The teachers will get 12 free months in the Avalon Governors Park development, a 13-story complex just south of Denver’s Capitol Hill neighborhood, through a partnership between the Denver Public Schools Foundation and the developer, AvalonBay Communities.

The five rent-free apartments represent another small step toward the foundation’s goal of providing free housing to 150 district educators by the start of the 2025-26 school year. Last June, a different company, Grand Peaks, donated a year of rent-free living at a new northwest Denver apartment complex to 10 district teachers. Together, the two efforts get the foundation 10% of the way to its goal.

Free apartments are certainly a boon to young educators starting off at the bottom of the pay scale in a gentrifying city known for high housing costs. But the giveaways also raise questions about whether free teacher housing is sustainable and how much of a dent it can make in the broader problem.

Ashley Muramoto, a spokesperson for the Denver Public Schools Foundation, said foundation leaders know the free apartments won’t solve Denver’s affordable housing crisis.

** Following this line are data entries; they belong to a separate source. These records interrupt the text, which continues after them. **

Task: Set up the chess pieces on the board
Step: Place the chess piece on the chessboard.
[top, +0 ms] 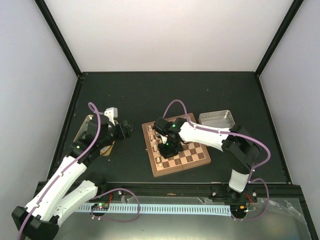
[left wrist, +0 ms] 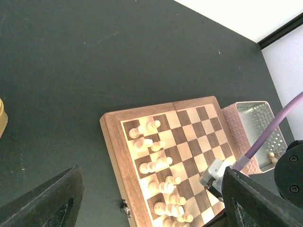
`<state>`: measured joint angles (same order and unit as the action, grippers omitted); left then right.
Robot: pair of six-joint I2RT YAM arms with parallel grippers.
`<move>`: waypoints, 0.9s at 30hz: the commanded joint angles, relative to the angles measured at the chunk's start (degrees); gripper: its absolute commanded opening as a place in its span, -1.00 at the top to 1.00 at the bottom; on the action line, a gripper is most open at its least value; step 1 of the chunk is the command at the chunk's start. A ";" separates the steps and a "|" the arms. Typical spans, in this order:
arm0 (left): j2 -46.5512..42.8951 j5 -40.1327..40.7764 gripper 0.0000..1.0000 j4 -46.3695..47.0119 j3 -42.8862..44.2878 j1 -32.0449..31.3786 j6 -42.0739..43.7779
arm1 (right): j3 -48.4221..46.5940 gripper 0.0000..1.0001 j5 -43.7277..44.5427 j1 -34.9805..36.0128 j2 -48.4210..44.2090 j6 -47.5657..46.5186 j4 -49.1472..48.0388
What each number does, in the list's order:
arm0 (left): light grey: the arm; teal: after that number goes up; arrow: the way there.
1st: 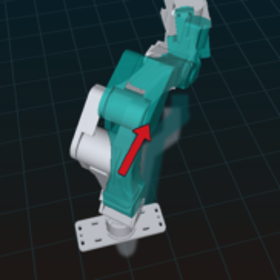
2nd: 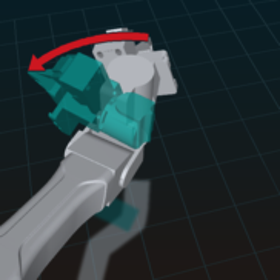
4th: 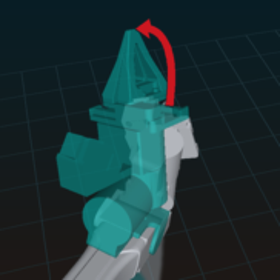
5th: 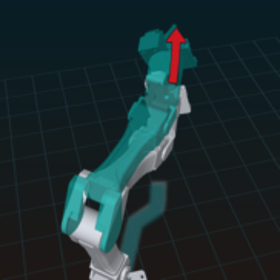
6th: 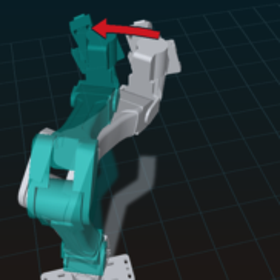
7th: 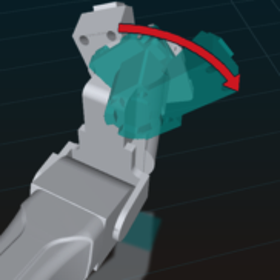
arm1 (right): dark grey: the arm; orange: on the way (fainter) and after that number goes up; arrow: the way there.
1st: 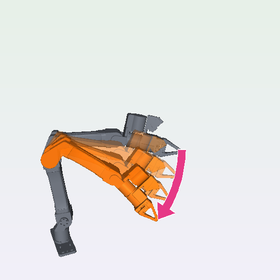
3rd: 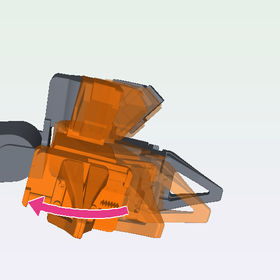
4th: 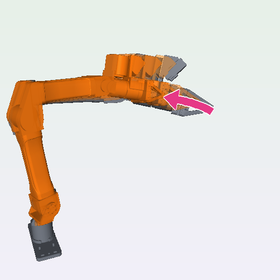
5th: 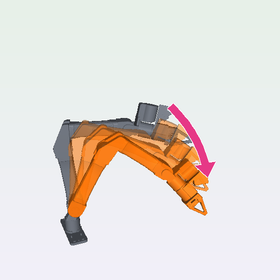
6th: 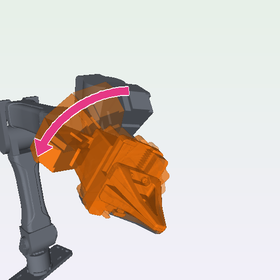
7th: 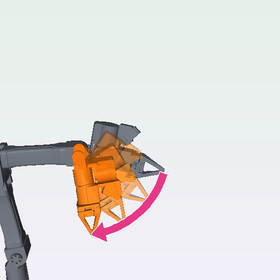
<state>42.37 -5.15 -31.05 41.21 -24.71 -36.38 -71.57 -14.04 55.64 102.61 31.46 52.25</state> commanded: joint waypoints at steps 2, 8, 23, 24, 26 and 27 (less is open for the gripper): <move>-1.03 0.68 -0.63 -1.19 0.23 0.54 0.70 | -1.51 0.82 0.17 0.40 1.07 0.62 -0.71; -0.98 0.67 -0.63 -1.03 0.11 0.63 0.61 | -1.73 0.69 -0.77 0.44 0.67 0.72 -1.01; -1.42 0.64 -0.64 -1.45 0.31 0.72 0.53 | -1.63 0.58 -1.65 0.45 -4.04 2.09 -2.02; -1.68 0.56 -0.64 -1.34 0.29 0.72 0.57 | -1.33 0.55 -0.76 0.38 -5.55 2.64 -2.13; -2.26 0.40 -0.64 -0.95 0.36 0.76 0.75 | -0.66 0.46 2.10 0.04 -8.76 3.90 -2.15; -2.63 0.40 -0.64 -0.75 0.34 0.72 0.85 | -0.16 0.43 3.54 -0.30 -10.74 4.63 -2.22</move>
<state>41.54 -5.15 -31.55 41.21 -24.38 -36.38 -72.16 -14.90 55.75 99.50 33.45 51.20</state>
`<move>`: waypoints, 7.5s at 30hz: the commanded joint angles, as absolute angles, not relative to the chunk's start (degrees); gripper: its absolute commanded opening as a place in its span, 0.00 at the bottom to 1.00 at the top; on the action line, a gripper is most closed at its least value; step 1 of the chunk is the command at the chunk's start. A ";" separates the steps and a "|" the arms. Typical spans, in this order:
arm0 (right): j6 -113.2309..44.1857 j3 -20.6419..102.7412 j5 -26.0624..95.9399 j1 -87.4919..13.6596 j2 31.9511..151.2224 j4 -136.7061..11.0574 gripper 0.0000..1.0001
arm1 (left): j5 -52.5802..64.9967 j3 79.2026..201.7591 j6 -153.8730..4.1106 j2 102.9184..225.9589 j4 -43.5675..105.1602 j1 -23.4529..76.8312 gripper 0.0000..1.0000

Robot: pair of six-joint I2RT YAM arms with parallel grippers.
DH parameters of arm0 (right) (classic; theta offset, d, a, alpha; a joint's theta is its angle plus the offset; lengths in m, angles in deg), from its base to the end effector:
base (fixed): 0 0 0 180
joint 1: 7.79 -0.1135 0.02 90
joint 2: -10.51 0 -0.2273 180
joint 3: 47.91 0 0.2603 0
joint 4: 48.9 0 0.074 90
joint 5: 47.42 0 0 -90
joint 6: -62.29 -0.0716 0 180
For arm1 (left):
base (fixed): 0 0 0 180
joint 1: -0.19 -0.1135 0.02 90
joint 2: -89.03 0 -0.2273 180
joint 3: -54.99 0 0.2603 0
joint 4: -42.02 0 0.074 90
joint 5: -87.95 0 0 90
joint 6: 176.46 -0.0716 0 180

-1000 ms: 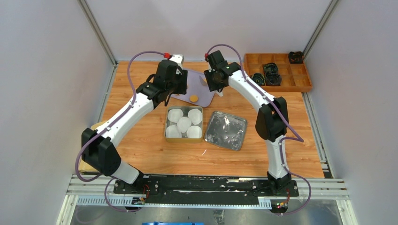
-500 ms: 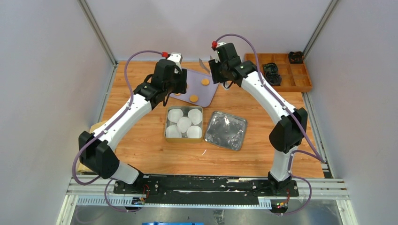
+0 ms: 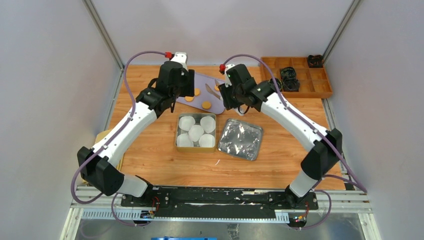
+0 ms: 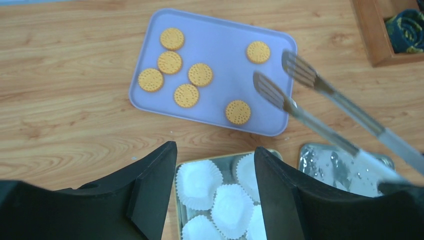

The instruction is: Pack the cookies

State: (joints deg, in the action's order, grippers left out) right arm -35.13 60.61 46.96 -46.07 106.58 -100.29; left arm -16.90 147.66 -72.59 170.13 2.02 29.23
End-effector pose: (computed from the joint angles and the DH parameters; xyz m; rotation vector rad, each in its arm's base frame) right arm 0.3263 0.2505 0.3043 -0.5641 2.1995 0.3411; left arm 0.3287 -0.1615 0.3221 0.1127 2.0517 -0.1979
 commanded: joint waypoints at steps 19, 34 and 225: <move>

“It’s a step in the right direction to show educators that we support them,” she said. “We’re hoping that it’s also just a starting point for a bigger conversation around affordable housing and what creative philanthropy can do.”

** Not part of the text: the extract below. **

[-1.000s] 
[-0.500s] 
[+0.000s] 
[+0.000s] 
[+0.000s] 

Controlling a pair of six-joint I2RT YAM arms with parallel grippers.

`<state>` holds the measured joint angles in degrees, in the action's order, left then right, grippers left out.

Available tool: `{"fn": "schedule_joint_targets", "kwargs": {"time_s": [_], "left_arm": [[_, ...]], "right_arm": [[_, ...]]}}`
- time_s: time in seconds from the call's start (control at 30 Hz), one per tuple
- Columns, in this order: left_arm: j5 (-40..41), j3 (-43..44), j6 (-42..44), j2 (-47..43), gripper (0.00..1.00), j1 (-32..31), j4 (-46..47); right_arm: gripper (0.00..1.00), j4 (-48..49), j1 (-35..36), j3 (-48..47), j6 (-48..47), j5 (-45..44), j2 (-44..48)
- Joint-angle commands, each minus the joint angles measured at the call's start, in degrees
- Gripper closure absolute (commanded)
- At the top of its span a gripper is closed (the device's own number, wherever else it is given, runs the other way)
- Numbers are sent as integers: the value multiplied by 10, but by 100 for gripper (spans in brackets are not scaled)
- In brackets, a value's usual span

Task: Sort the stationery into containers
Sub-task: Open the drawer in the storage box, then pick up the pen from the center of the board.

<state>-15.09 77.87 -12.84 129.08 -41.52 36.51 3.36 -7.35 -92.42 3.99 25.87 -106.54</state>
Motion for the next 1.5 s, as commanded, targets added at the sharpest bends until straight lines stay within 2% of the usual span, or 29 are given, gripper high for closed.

Muramoto said foundation officials have been asked if they’re only looking to partner with developers with new apartments to offer. The answer is no.

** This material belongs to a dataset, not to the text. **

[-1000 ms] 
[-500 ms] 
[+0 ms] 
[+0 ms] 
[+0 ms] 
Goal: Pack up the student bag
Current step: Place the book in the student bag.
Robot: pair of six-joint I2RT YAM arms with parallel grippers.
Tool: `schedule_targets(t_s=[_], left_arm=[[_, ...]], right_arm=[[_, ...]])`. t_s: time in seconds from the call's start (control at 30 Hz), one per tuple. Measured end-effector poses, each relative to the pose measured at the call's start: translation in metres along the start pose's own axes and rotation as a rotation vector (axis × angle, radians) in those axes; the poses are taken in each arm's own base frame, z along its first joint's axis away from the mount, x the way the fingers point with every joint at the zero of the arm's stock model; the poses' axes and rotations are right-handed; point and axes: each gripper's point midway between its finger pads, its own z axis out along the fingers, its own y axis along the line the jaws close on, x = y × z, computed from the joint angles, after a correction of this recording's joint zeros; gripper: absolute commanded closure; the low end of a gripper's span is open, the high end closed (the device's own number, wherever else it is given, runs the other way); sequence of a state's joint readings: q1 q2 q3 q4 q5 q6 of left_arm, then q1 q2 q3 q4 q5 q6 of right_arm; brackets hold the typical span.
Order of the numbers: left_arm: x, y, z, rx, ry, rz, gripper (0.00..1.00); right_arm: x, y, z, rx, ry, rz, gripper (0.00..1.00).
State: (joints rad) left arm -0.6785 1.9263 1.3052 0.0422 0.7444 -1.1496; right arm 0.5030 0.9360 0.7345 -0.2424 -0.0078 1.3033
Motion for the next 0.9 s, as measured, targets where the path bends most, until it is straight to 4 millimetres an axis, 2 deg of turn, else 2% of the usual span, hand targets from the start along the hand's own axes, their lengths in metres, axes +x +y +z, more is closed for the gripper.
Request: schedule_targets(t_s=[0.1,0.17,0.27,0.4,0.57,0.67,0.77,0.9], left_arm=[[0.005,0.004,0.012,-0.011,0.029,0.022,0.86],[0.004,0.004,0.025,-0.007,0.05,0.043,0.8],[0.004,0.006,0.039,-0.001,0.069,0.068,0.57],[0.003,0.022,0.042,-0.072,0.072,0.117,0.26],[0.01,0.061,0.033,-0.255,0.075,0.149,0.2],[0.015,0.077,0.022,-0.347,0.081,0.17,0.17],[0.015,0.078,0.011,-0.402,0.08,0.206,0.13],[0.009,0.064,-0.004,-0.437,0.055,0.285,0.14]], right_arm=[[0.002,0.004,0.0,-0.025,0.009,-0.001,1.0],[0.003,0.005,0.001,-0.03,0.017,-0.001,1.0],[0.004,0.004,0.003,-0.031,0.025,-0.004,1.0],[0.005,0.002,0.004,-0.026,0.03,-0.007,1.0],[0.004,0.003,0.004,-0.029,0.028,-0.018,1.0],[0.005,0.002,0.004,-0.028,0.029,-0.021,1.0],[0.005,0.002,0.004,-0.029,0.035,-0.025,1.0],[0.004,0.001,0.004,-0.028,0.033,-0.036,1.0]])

“It doesn’t have to be the shiny, beautiful new space that AvalonBay or Grand Peaks have,” she said. “Other developers that have apartment complexes that have existed for a long time, we’re open to that too.”

About 140 teachers, all with three years of experience or less, applied for one of the five rent-free apartments at Avalon Governors Park, Muramoto said. The winners were randomly selected from that group. There was no requirement to teach at a Denver school near the complex.

Two of the teachers will get studio apartments, which normally run about $1,700 a month, and three of the teachers will get one-bedroom apartments, which run about $2,000 a month, Muramoto said.

Generally, experts recommend that housing costs, including rent and utilities, shouldn’t exceed 30% of a household’s gross monthly income. For a Denver teacher earning the district’s base salary of $55,257, that means housing costs should be kept to about $1,400 a month or less.

But average rents in the city are much higher than that — over $1,900 a month.

The Denver district, Colorado’s largest, last year employed about 6,000 teachers. According to data from the Colorado Department of Education, they earned an average of $72,500 annually. Thirty percent of that amount is just over $1,800 a month.

Muramoto said the foundation would like to see a second round of 15 Denver teachers get free apartments at the two complexes after the first two groups’ rent-free year is up, but it’s unclear if that will happen.